Схватив письмо, я увидел, что это то самое письмо, которое я велел сочинить мальчишке, а письмо Луцо пропало бесследно. Я тщетно искал его — и что-то настойчиво шептало мне: безумный гений Луцо не существует больше! Он мертв! Мертв! Он перерезал жилы. Стой! Осознай это: Луцо перерезал себе жилы. Луцо мертв.
Письма Луцо не было. Не было.
В конце концов я опомнился. Превозмог себя. Собственно, теперь я тоже смогу лежать на остриях осколков. Могу внушить себе чувства, прямо противоположные тем, которые в данный момент ощущаю. Пока не перестану ощущать всякую боль. Всякую.
Я поднял бокал, наполненный красным вином:
— За Луцо! За его память!
— За здоровье! — поддержал меня Бенито.
Камила робко пригубила вино, не сводя с меня глаз. Я взглянул на нее и растянул в улыбку мускулы рта. Нет, никому на свете не одурачить меня! В конце концов, так ли уж существенно, как оно есть на самом-то деле? И даже если это она не выдумала — какая разница? Все равно — все разбито. Вдребезги.

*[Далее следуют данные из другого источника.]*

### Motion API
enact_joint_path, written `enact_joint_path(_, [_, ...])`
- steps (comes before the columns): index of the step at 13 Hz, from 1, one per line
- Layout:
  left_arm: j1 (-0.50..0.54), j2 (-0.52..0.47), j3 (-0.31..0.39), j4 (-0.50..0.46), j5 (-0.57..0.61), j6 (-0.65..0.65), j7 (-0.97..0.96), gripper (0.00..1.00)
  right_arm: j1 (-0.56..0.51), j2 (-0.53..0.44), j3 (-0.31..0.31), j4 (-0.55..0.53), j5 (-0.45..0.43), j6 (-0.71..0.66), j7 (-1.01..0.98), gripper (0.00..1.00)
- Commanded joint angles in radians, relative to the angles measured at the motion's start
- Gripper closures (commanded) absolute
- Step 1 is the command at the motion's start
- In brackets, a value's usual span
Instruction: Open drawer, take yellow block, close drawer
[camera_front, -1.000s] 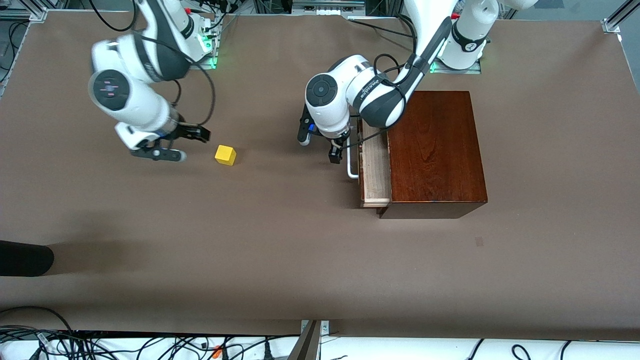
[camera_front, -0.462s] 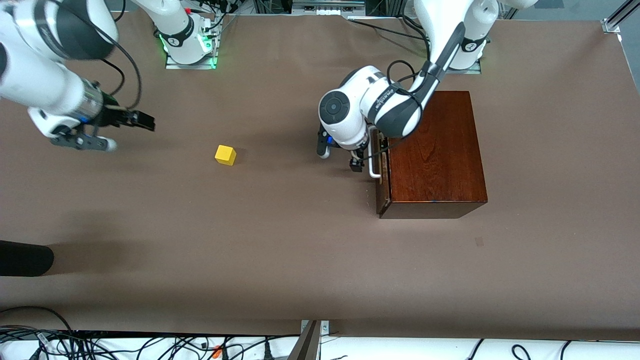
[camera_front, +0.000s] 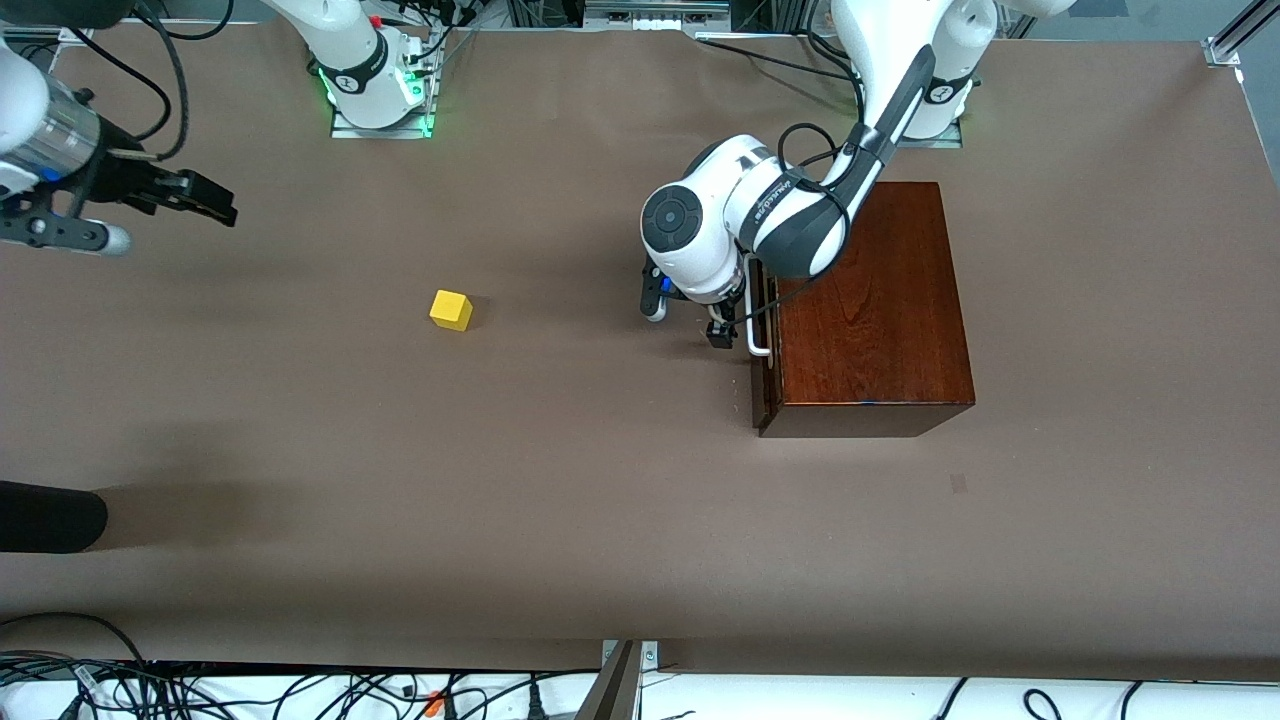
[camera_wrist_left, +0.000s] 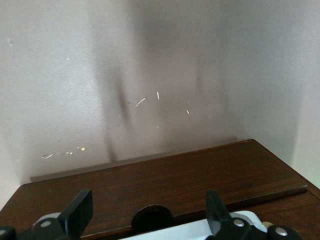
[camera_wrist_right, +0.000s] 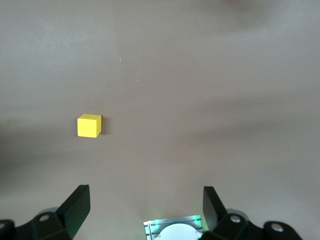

До сих пор мне не ясно до конца, что и как произошло на самом деле. Но день ото дня это все меньше занимает меня. Иногда лишь что-то вынуждает ущипнуть себя за щеку или за руку. Боюсь, однажды я вообще не смогу ощутить ничего и все превратится в нереальность, в сон…
СЛЕД НЕУДАЧ
О «Темном» — Грицко рассказывали, что на его совести не одна сломанная нога, что он никому ничего не спускает и на испуг его не возьмешь. Когда болельщиков «Локомотива» спрашивали, какого они мнения о новом приобретении их команды, те не задумываясь отвечали: «Отличное приобретение — бомбардир. Лишь бы людей не калечил». Иные шли дальше: «Классный игрок. Такого не переиграешь! Только с поля его чаще всех удалять будут». И когда во время одного из первых матчей Грицко на самом деле удалили с поля, все удовлетворенно закивали головой, словно он непременно должен был подтвердить свою репутацию.
В следующем матче, проходившем на их поле, Грицко был запасным и именно в тот раз впервые забрел в Мадьярский ресторан. С тех пор он все вечера просиживал за столиком, возле декоративной стены, сложенной из пропитанных лаком поленьев. Прошло несколько недель, пока он осознал, что больше, чем пикантные блюда и доступные цены, его влечет сюда нечто не относящееся к утолению голода. В первые свои посещения он почти не отрывал глаз от тарелки, потом как-то догадался, что вовсе не плохо, если за вкусной едой что-то радует взгляд; наконец чувство голода стало лишь предлогом, чтобы прийти сюда и, совмещая приятное с полезным, проглотить какую-нибудь еду…
Несомненно, она была самой хорошенькой подавальщицей во всем городе: маленькая, стройная, «на ладошке поместится» — любуясь ею, говорил Грицко; у нее были глубокие серые глаза, а из-за слегка выдававшихся вперед скул полные губы казались чувственными, а подбородок — маленьким и слабым. Правильное лицо мягко обрамляли каштановые локоны, падавшие на плечи и спину; когда она проходила мимо, слышался их тихий шелест и словно электрический треск.
Прищурившись, Грицко оглядывал ее фигурку, переводя взгляд с вызывающе торчащих грудей на покачивающиеся бедра и на энергичную кривую икр, трогательно сужавшихся у щиколоток… Все это, вместе взятое, оказывало на Грицко неотразимое действие: стоило ей остановиться возле столика, как меню в его руках начинало дрожать, голос, когда он делал заказ, становился вдруг сиплым и срывался, и безразличный тон не мог скрыть растерянности и смущения. Дело осложнялось труднопроизносимыми названиями венгерских блюд: говядина «Эстерхази», кнели «Палфи», свиная отбивная «Баричка», «Чсуса» с творогом и салом, вырезка-филе «Уйвари» — стараясь все это выговорить как можно правильнее, Грицко то и дело запинался.
Никому и ни за что на свете он не признался бы, сколь невелик его опыт общения с женщинами, ведь тогда он обнаружил бы истинную причину своего волнения и робости. Еще работая на буровой, он однажды переспал в вагончике с сельской почтальоншей, обмиравшей по молодым парням, однако приключение это ума ему не прибавило. Поведение почтальонши его ошеломило: она всхлипывала, взвизгивала, закатывала глаза, но чем больше старалась она, тем спокойней и на удивление безразличней становился он сам. Он не понимал, чем вызвал такую страсть, и не ощущал ничего особенного… Как-то так получилось, что без особых мук он перестал мечтать о женской любви и смотрел на женщин с пренебрежительным сожалением.